Recent testing suggests some dockless scooters with electric brakes are unable to stop on hills.

Philip Rosescu, a forensic engineer at WEXCO, tested a scooter model that uses electric brakes activated with the rider’s thumb to see whether it could come to a complete stop on a sloping road. The test was conducted as research for a lawsuit that Catherine Lerer, a Santa Monica personal injury attorney, is pursuing against Bird on behalf of clients who were injured after jumping off a scooter that was unable to stop on a hill.

One client was riding on down Bicknell Avenue toward the beach and tried to use her scooter’s electric brakes. When they failed to stop the scooter, she jumped off and hit the pavement, suffering a knee injury.

She was riding a Ninebot Segway ES2, a model that came out last fall and can reach 15.5 miles per hour. It has an electric handlebar brake and a rear fender brake activated with the foot. (Some iterations of the model lack a fender brake, Rosescu said.) Riders cannot control the intensity of the electric brake.

Rosescu tested the electric brake and the fender brake of an ES2 scooter on a hill in Playa del Rey. The maximum slope of the hill was 17 percent, or 9.65 degrees.

“It was steep, but you should be able to brake and stop on it,” Rosescu said. “If you were on a bike, you would be applying the brake the entire time.”

He brought the scooter up to maximum speed before entering the incline and applying the electric brakes.

“It didn’t really decelerate, it just kept going and only stopped after the hill leveled out,” he said. “You need to be able to stop if a car darts out in front of you and with e-brakes you just can’t.”

Rosescu repeated the test with the fender brake, and the scooter came to a stop in 47 feet on a 14 percent slope, or 7.97 degrees. He then used both the electric brake and the fender brake simultaneously, and the device stopped in 33 feet.

“On a hill, the e-brake is effectively useless,” he said. “It’s a hidden hazard.”

He also tested the scooter on a flat road, also on maximum speed. Using the electric brake, it came to a stop in 61 feet. With both the electric brake and the fender brake, it stopped in 25 feet.

While the fender brake is more effective, however, Rosescu believes a casual scooter rider may not think to use it. Fender brakes also present their own dangers: if you create enough friction with the back wheel when you press on the brake with your foot, the back wheel can lock up and fishtail, Rosescu said.

“If you need to come to a stop quickly, you need to use both the e-brake and the fender brake,” he said. “But the casual user may not know the fender brake exists and wouldn’t think to apply both brakes at the same time. It also takes coordination that many people don’t have to use both brakes simultaneously.”

Rosescu also tested another Bird model that has a rear cable brake activated by a handle, much like a bicycle. That model came to a stop on the hill in 33.5 feet. Rosescu said the cable brakes are the safest braking system for scooters because riders can control how hard or fast they decelerate.
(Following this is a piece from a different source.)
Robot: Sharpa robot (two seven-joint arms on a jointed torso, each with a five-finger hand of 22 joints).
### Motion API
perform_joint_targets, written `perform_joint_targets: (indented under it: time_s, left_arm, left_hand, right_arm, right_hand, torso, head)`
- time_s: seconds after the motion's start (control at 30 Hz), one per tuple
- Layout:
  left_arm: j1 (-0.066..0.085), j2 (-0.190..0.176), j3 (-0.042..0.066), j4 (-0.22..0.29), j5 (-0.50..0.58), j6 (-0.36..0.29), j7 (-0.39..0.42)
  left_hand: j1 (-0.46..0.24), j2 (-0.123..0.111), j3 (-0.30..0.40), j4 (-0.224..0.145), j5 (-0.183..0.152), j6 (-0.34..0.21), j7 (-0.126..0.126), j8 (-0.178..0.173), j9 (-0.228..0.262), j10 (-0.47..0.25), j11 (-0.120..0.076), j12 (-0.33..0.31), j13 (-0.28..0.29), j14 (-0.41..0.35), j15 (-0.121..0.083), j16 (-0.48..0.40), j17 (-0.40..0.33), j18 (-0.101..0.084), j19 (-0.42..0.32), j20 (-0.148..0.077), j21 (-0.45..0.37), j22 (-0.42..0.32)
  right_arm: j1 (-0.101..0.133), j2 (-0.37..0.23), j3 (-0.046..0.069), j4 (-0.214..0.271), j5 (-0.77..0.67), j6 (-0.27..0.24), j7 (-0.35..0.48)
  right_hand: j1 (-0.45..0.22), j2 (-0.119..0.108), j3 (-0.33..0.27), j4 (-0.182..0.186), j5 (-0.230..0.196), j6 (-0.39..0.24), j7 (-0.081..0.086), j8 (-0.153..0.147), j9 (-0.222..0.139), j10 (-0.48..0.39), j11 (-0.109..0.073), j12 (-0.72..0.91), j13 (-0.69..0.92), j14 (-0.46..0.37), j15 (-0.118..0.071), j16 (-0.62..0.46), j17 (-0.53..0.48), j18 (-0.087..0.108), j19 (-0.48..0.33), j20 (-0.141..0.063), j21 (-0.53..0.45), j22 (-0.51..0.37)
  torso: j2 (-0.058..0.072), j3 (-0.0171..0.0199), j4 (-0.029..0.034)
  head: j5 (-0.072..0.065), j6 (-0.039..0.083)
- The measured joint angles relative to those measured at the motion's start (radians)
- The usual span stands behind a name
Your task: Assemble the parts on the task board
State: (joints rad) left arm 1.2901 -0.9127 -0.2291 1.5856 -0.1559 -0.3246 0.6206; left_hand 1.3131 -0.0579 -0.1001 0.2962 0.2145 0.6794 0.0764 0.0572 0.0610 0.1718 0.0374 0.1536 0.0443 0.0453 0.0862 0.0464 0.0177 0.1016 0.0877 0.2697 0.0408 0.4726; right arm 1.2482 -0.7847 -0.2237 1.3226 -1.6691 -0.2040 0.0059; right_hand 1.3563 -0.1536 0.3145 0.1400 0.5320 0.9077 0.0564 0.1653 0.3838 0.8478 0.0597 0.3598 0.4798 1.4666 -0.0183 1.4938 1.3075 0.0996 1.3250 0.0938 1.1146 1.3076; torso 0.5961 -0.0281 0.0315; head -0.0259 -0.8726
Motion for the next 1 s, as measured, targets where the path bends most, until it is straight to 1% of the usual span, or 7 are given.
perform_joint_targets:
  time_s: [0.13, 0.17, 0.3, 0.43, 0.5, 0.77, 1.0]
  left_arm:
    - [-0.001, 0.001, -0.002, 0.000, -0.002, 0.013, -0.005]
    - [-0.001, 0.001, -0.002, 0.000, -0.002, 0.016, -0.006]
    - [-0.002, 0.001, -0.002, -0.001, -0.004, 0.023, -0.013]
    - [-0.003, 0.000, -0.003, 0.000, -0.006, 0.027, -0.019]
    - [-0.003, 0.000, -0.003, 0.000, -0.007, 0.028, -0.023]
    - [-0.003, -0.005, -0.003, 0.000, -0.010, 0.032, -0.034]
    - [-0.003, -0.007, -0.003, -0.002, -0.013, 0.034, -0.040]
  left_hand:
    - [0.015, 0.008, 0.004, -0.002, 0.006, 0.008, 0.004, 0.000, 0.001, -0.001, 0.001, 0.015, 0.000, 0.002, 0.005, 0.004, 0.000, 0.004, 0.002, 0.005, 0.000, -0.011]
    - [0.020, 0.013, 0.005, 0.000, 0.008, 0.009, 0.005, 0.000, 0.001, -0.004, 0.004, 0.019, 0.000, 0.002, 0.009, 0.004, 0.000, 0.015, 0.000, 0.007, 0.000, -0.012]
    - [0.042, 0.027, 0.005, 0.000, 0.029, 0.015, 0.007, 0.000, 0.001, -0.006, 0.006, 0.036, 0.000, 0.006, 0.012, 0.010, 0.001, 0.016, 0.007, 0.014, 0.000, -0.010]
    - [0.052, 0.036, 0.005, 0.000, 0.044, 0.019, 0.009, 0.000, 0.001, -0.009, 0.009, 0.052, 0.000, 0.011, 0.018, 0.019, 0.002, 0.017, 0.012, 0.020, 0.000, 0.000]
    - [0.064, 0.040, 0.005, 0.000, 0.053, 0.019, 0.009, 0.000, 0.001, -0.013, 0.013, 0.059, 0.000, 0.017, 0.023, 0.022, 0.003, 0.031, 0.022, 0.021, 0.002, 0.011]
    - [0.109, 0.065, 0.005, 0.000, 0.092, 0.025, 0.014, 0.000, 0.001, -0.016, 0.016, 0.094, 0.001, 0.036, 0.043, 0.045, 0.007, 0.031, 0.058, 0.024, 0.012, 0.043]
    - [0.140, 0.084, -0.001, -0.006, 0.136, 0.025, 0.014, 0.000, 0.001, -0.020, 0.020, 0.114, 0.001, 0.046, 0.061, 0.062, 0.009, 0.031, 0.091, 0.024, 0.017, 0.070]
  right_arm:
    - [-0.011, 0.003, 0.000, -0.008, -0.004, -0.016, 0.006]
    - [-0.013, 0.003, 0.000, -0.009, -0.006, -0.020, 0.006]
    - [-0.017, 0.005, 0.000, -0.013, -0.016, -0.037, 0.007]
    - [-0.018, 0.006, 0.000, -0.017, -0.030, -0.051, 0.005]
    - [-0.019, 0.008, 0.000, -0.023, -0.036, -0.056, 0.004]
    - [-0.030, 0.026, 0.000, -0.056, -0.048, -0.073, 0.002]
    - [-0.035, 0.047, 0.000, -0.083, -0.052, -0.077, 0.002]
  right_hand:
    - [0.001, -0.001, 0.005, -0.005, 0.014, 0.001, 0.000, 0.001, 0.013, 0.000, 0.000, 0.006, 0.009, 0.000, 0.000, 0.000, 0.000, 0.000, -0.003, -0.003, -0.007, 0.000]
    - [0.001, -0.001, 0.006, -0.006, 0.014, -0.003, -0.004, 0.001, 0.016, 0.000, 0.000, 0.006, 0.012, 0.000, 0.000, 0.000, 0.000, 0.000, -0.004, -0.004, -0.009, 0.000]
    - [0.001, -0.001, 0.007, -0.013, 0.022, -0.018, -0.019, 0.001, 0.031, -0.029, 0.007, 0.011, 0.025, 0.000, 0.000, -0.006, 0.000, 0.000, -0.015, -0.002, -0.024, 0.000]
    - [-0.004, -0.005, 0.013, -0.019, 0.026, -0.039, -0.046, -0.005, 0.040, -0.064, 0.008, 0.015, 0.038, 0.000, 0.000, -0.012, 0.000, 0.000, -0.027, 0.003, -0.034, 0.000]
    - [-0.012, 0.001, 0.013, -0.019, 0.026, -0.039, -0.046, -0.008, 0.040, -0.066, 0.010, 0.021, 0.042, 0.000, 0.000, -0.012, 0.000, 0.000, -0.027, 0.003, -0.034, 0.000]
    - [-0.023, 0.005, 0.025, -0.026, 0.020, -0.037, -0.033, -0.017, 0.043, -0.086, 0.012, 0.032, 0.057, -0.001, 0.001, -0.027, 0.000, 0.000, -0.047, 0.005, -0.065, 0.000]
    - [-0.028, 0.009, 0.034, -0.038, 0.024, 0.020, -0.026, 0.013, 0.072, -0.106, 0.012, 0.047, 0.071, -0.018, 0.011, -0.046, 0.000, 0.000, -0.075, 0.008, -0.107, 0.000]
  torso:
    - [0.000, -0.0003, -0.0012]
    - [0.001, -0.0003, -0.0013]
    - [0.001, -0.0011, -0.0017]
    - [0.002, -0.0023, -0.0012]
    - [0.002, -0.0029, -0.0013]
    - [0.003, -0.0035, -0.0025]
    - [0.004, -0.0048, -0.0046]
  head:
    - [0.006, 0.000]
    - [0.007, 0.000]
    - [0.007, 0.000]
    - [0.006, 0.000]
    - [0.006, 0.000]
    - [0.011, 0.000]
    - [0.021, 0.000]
He said he thinks scooter companies should have equipped their devices with cable brakes from the outset. At the very least, they should warn riders about braking on hills.

“These companies are fixing things based off the accidents that happen,” Rosescu said. “They should have done pilot testing to perfect the scooters and then put out models accommodating all the issues they’re dealing with now.”

Lerer said the findings indicate that the four companies licensed to operate in Santa Monica under the Shared Mobility pilot program are violating the terms of that agreement, which requires them to provide devices with durable brakes that are safe for a wide range of users.

Lime announced Feb. 23 that it had it had discovered a software bug that applied brakes to the front wheels of scooters if they hit a pothole or other obstacle while riding downhill at top speed. Riders have been thrown off of scooters because of the problem in New Zealand, Switzerland and Texas.

Bird, Lime and Jump could not be reached for comment.

“Safety is Lyft’s top priority, and we have built safety processes and guidance into and throughout the Lyft bikes and scooter experience,” a Lyft spokesperson said. “This includes a dedicated team on the ground to collect and maintain scooters in order to ensure that any available scooter is in good, operating condition.”

The City of Santa Monica was unable to provide information on whether it has tested the safety of electric brakes on scooters in the Shared Mobility program by press time.